■ Problem requirements:
Within the records below is a range that opens at the line with "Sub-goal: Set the" and closes at the line with "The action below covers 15". Return that range word for word, both ends included, and only that range.

(Dataset excerpts)
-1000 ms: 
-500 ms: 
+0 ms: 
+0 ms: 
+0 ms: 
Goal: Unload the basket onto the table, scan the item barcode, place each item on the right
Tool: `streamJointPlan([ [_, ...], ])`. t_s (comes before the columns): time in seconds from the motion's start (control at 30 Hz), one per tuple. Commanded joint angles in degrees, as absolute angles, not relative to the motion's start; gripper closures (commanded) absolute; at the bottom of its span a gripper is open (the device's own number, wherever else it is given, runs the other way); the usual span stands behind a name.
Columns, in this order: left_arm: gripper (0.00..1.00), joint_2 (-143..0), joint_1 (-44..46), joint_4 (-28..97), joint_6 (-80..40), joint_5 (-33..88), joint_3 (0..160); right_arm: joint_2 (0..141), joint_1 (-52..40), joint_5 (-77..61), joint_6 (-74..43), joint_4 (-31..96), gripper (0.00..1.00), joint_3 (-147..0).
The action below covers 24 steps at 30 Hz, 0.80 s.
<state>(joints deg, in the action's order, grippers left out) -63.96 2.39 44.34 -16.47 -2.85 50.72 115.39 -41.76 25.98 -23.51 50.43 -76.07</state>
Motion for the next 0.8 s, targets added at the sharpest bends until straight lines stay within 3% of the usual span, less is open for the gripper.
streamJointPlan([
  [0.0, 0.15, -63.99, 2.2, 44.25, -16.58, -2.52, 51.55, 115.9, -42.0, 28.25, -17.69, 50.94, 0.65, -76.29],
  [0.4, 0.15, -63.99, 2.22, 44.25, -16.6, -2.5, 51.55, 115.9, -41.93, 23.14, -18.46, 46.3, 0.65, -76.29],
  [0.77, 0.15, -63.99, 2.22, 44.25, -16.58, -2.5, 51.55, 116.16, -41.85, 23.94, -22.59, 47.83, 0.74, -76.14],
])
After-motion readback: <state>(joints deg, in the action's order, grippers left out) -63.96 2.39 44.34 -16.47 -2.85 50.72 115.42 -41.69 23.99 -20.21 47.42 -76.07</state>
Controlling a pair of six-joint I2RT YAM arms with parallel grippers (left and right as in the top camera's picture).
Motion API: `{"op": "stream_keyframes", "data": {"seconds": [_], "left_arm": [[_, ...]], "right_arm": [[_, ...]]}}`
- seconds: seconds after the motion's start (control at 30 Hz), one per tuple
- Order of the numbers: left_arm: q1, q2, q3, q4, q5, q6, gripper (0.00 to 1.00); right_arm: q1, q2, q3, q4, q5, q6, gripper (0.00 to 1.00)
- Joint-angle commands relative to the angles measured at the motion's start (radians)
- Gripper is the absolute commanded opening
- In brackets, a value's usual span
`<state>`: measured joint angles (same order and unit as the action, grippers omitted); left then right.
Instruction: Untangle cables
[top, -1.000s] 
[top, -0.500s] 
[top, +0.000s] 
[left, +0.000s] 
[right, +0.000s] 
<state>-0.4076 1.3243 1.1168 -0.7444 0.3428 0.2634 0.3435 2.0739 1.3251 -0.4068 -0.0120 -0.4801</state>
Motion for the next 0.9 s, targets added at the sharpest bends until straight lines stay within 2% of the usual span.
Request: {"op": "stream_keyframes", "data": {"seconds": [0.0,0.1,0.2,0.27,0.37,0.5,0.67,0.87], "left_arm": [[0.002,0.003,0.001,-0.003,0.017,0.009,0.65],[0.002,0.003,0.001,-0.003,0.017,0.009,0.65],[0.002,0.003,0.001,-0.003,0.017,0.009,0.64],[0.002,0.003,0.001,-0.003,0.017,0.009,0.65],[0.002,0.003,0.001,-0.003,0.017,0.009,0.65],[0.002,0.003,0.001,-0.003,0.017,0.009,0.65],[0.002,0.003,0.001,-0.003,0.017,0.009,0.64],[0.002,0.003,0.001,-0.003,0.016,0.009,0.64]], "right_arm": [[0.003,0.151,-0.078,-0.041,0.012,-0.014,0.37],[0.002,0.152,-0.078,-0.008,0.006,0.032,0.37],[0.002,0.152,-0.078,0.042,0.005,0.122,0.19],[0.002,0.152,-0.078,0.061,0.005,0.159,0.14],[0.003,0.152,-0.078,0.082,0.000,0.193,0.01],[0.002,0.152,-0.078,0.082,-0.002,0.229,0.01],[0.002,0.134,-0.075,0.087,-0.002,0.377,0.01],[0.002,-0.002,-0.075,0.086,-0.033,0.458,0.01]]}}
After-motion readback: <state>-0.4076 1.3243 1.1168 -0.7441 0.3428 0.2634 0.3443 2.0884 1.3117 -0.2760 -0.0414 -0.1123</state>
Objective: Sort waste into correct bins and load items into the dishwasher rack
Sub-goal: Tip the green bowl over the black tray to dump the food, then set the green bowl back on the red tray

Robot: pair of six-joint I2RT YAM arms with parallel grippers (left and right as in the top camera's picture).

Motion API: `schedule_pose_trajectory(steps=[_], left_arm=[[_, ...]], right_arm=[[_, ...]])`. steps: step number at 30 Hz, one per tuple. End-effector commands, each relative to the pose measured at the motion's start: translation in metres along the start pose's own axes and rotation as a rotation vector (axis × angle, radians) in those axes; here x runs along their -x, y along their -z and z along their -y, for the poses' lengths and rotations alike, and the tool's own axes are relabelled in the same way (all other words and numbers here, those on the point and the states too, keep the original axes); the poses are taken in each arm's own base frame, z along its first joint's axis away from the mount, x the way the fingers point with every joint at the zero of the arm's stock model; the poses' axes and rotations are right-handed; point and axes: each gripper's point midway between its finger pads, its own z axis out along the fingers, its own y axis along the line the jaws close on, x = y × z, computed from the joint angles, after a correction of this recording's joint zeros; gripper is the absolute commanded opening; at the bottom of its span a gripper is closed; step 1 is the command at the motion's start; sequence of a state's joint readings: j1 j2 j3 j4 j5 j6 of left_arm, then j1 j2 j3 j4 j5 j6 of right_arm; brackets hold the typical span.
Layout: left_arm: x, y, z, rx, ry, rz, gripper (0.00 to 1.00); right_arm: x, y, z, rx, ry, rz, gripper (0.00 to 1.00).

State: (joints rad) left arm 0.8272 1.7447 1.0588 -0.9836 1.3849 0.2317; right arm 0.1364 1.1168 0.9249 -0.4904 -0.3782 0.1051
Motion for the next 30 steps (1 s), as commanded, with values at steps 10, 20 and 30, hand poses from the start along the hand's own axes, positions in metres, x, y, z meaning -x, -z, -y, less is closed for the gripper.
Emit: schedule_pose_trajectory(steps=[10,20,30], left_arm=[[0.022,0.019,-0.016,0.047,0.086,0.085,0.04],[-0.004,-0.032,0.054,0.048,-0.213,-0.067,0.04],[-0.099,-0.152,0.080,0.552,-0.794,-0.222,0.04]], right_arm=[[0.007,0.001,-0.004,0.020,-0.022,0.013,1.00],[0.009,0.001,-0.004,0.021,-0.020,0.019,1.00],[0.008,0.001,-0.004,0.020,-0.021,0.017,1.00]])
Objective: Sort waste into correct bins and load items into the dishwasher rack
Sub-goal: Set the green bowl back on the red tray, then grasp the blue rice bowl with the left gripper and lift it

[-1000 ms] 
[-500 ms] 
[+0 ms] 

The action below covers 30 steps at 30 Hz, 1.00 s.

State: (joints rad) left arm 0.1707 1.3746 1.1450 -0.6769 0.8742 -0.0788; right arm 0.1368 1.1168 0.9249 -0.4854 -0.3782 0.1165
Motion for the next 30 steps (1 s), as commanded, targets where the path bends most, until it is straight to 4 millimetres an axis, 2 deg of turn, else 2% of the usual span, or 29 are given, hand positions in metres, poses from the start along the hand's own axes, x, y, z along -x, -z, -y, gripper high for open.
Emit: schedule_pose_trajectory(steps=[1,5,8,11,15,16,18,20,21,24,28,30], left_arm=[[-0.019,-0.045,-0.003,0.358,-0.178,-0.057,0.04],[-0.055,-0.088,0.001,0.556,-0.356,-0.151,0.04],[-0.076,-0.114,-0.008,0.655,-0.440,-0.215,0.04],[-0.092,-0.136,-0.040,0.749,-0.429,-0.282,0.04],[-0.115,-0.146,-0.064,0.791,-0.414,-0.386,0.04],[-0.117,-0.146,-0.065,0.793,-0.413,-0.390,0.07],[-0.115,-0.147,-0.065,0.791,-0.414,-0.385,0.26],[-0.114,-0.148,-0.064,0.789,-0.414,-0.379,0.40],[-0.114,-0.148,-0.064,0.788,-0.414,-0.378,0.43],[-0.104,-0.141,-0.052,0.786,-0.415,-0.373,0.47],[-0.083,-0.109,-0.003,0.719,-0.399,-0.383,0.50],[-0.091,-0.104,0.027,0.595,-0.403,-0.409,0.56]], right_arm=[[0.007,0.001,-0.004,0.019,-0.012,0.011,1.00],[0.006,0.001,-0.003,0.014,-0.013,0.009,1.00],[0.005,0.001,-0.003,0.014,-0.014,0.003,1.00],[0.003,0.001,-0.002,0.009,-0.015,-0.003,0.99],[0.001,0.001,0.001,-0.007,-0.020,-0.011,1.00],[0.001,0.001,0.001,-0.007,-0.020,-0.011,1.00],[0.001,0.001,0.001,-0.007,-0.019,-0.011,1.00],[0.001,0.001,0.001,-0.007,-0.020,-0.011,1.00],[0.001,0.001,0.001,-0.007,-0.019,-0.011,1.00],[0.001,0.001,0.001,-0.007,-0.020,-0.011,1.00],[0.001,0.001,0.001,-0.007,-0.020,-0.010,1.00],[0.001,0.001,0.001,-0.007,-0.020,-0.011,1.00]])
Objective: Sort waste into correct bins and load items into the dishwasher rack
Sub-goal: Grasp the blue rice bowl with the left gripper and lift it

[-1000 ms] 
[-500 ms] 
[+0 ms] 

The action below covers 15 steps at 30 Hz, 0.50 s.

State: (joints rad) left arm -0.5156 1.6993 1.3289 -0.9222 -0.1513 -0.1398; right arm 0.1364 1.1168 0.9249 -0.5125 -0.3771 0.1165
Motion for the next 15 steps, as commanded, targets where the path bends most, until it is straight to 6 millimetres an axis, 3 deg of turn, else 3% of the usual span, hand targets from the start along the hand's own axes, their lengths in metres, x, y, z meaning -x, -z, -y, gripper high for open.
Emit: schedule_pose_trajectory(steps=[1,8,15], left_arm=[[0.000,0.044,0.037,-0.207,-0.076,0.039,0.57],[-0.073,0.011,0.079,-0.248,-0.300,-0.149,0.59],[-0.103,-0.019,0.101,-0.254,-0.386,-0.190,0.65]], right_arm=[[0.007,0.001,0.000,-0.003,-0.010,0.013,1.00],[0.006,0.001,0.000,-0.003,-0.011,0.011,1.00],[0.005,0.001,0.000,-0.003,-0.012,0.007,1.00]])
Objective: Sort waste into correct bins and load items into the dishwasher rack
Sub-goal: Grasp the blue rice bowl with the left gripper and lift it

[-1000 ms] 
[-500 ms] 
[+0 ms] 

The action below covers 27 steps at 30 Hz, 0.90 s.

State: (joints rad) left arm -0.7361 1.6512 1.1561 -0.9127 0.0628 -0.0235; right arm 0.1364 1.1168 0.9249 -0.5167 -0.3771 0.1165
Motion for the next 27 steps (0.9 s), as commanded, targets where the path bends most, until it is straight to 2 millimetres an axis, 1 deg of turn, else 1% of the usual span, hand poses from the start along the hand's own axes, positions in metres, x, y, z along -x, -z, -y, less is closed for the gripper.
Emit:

■ Task result:
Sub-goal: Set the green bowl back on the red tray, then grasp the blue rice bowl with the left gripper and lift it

[-1000 ms] 
[-500 ms] 
[+0 ms] 

The action below covers 30 steps at 30 Hz, 1.00 s.

State: (joints rad) left arm 0.1707 1.3746 1.1450 -0.6769 0.8742 -0.0788; right arm 0.1368 1.1168 0.9249 -0.4854 -0.3782 0.1165
Motion for the next 30 steps (1 s), as commanded, targets where the path bends most, until it is straight to 4 millimetres an axis, 2 deg of turn, else 2% of the usual span, or 29 are given, hand positions in metres, poses from the start along the hand's own axes, x, y, z along -x, -z, -y, gripper high for open.
Emit: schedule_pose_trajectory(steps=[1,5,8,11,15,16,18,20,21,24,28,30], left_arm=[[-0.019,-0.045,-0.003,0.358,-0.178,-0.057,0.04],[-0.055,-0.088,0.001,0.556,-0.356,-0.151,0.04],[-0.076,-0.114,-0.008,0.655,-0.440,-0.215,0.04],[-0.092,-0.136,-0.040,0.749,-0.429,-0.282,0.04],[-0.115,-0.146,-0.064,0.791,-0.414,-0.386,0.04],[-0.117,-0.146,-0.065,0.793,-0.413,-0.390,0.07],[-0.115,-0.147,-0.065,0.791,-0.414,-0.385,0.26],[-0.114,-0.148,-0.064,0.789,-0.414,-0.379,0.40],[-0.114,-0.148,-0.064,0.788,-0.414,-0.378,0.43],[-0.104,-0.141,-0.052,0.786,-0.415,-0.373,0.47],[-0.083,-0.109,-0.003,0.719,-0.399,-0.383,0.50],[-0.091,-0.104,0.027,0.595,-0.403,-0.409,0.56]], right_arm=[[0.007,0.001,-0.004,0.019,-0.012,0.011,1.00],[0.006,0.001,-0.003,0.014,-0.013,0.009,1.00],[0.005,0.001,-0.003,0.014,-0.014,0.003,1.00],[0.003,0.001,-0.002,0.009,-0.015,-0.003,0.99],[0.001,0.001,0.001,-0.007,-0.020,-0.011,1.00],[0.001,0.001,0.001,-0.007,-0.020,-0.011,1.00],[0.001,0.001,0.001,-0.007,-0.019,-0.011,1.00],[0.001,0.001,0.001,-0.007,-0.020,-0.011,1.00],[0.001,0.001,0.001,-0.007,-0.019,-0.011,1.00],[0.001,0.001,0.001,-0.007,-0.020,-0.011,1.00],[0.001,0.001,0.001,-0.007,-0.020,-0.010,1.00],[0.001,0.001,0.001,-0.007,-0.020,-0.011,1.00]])
Objective: Sort waste into correct bins and load items into the dishwasher rack
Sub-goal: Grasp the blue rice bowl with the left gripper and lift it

[-1000 ms] 
[-500 ms] 
[+0 ms] 

The action below covers 15 steps at 30 Hz, 0.50 s.

The full output has already been given.